Exercise brief: Begin at the top of the records below and return each line exactly through the line with "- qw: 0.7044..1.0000". Skip pictures.

Provided data:
☆ ☆ ☆ ☆ ☆

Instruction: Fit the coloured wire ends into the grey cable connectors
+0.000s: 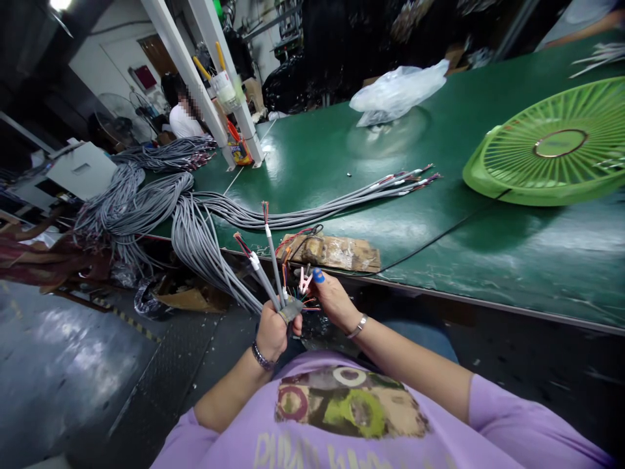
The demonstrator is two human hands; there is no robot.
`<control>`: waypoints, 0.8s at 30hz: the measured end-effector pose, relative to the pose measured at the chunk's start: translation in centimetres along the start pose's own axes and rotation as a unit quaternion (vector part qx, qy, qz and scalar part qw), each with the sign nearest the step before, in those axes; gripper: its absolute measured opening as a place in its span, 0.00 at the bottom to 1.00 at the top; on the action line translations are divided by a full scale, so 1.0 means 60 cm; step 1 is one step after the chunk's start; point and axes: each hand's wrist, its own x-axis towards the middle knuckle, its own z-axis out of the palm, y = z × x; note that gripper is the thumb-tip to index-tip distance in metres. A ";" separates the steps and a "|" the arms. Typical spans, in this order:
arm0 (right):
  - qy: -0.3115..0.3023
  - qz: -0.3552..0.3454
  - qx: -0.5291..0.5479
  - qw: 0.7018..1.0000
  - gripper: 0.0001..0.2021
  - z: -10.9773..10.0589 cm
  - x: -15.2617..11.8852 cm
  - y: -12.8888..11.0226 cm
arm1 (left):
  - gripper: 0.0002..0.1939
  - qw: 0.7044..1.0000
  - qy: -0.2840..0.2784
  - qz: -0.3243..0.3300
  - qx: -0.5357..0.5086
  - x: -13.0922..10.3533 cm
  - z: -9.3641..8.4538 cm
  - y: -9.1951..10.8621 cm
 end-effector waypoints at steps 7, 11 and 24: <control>-0.049 0.140 0.189 0.971 0.22 0.013 0.000 -0.018 | 0.16 1.000 0.008 -0.003 0.012 0.002 0.000 -0.001; -0.012 0.122 0.213 0.969 0.18 0.017 0.005 -0.017 | 0.15 1.000 0.007 -0.010 0.025 0.000 0.001 0.000; -0.031 0.168 0.239 0.956 0.19 0.015 -0.007 -0.025 | 0.15 0.999 0.015 -0.011 0.027 -0.006 -0.002 0.000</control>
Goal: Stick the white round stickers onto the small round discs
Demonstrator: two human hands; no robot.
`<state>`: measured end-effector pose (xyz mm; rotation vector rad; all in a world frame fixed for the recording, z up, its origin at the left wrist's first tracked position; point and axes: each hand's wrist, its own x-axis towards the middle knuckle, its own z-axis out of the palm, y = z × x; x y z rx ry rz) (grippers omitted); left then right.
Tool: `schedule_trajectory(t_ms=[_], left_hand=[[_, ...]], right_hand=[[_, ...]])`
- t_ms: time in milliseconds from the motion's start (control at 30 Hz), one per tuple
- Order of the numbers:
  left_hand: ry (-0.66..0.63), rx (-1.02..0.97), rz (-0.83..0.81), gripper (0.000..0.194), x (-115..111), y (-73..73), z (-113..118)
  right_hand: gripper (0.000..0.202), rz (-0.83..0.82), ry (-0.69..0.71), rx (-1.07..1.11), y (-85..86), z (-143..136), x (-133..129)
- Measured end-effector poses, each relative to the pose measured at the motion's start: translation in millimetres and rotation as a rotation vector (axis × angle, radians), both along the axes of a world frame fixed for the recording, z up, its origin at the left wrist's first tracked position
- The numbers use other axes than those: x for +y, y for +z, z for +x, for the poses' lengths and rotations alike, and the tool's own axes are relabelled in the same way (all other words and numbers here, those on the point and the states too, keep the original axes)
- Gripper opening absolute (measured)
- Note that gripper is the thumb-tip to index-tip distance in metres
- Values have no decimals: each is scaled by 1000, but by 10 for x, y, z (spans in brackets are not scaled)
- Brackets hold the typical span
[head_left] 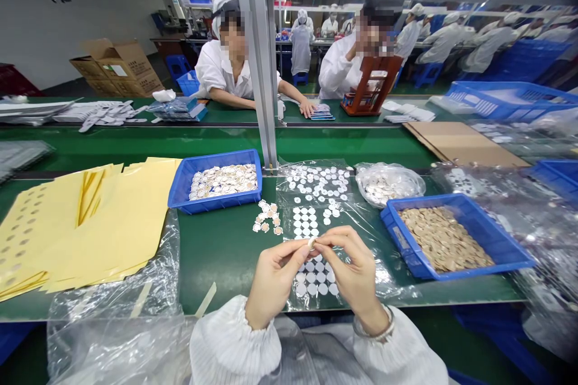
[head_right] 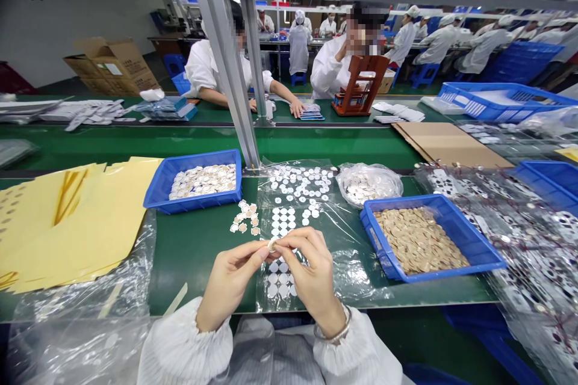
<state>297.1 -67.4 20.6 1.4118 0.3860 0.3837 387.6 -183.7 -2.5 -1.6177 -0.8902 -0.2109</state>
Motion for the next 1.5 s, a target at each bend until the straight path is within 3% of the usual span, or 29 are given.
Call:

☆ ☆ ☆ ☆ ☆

Solved problem:
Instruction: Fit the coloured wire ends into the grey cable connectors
+0.000s: 
The demonstrator is two human hands; there is no robot.
`<control>`: waypoints, 0.8s at 30hz: the measured end-effector pose, relative to the pose measured at the chunk's start: translation in centimetres along the start pose's own axes and rotation as a unit quaternion (vector part qx, qy, qz and scalar part qw), each with the sign nearest the step before, in those axes; gripper: its absolute measured opening as a place in its span, 0.00 at the bottom to 1.00 at the top; on the action line translations are divided by a full scale, so 1.0 means 60 cm; step 1 is one step after the chunk's start; point and axes: each hand's wrist, its own x-axis towards the middle knuckle, its own z-axis out of the palm, y = z × x; note that gripper is the thumb-tip to index-tip distance in metres. A ";" separates the steps and a "|" the arms. Typical spans, in this order:
arm0 (right):
  - qy: -0.3115..0.3023
  - qz: -0.3552..0.3454
  - qx: -0.5291..0.5479
  - qw: 0.7018..1.0000
  - gripper: 0.0001..0.2021
  - z: -10.9773..10.0589 cm
  - x: -15.2617..11.8852 cm
  - y: -12.8888..11.0226 cm
arm1 (left):
  - gripper: 0.0002..0.1939
  - qw: 0.7044..1.0000

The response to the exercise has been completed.